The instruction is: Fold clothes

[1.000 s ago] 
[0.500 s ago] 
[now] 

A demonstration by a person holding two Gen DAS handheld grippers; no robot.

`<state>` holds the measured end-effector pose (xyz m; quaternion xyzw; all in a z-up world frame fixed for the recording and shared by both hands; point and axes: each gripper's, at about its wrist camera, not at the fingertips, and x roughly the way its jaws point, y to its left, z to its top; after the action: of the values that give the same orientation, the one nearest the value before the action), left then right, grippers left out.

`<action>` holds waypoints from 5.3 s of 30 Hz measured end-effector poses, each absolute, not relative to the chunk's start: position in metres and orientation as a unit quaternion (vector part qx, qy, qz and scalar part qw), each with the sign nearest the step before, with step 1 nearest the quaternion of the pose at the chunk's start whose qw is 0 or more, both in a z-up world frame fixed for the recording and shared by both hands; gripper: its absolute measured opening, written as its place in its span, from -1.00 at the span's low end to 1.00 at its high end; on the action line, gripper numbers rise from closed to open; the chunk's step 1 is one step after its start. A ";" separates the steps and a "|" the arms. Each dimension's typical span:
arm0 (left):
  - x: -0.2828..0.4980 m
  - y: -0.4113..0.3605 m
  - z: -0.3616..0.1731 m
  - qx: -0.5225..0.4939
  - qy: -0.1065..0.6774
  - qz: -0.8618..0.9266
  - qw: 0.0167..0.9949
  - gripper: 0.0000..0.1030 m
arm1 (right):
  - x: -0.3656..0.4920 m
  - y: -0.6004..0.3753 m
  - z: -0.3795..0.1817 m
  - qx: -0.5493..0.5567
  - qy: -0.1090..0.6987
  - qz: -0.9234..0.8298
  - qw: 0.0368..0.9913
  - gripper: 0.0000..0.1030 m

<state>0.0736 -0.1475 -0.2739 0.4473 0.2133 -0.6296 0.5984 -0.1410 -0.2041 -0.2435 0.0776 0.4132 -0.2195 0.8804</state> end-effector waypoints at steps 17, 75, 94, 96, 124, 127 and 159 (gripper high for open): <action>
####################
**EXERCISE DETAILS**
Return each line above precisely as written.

**WRITTEN REPLY**
The instruction is: Fold clothes

[1.000 s ago] 
[0.500 s ago] 
[now] 

A demonstration by a person holding two Gen DAS handheld grippers; no robot.

`<state>` holds the measured end-effector pose (xyz m; quaternion xyzw; all in a z-up world frame fixed for the recording and shared by both hands; point and axes: each gripper's, at about its wrist camera, not at the fingertips, and x roughly the way its jaws point, y to its left, z to its top; after the action: of the values that give the same orientation, the one nearest the value before the action), left then right, grippers left out.

`<action>` holds waypoints from 5.3 s of 30 Hz measured end-effector poses, each absolute, not relative to the chunk's start: position in metres and orientation as a unit quaternion (vector part qx, qy, qz and scalar part qw), each with the sign nearest the step before, with step 1 nearest the quaternion of the pose at the chunk's start whose qw is 0 or more, both in a z-up world frame fixed for the recording and shared by both hands; gripper: its absolute measured opening, written as its place in its span, from -1.00 at the span's low end to 1.00 at its high end; on the action line, gripper numbers rise from closed to open; the chunk's step 1 is one step after its start. A ";" separates the steps and a "|" the arms. Each dimension's typical span:
arm0 (left):
  - x: -0.2828..0.4980 m
  - y: -0.4113..0.3605 m
  - z: -0.3616..0.1731 m
  - qx: -0.5225..0.4939
  - qy: -0.1065..0.6774
  - qz: -0.8618..0.9266
  - qw: 0.0167..0.9949
  - gripper: 0.0000..0.1030 m
arm1 (right):
  - x: -0.3656..0.4920 m
  - y: -0.6004..0.3753 m
  - z: -0.3795..0.1817 m
  - qx: -0.5493..0.5567
  - qy: -0.1090..0.6987
  - qz: -0.9234..0.8298
  - qw: 0.0368..0.9913
  - gripper: 0.0000..0.1030 m

<state>0.0736 -0.1475 -0.2739 0.4473 0.2133 -0.6296 0.5984 -0.1410 -0.2041 -0.2435 0.0776 0.4132 -0.2195 0.8804</state> end-effector waypoints at steps 17, 75, 94, 96, 124, 127 and 159 (gripper high for open): <action>

Nothing else is needed, and the exercise is over.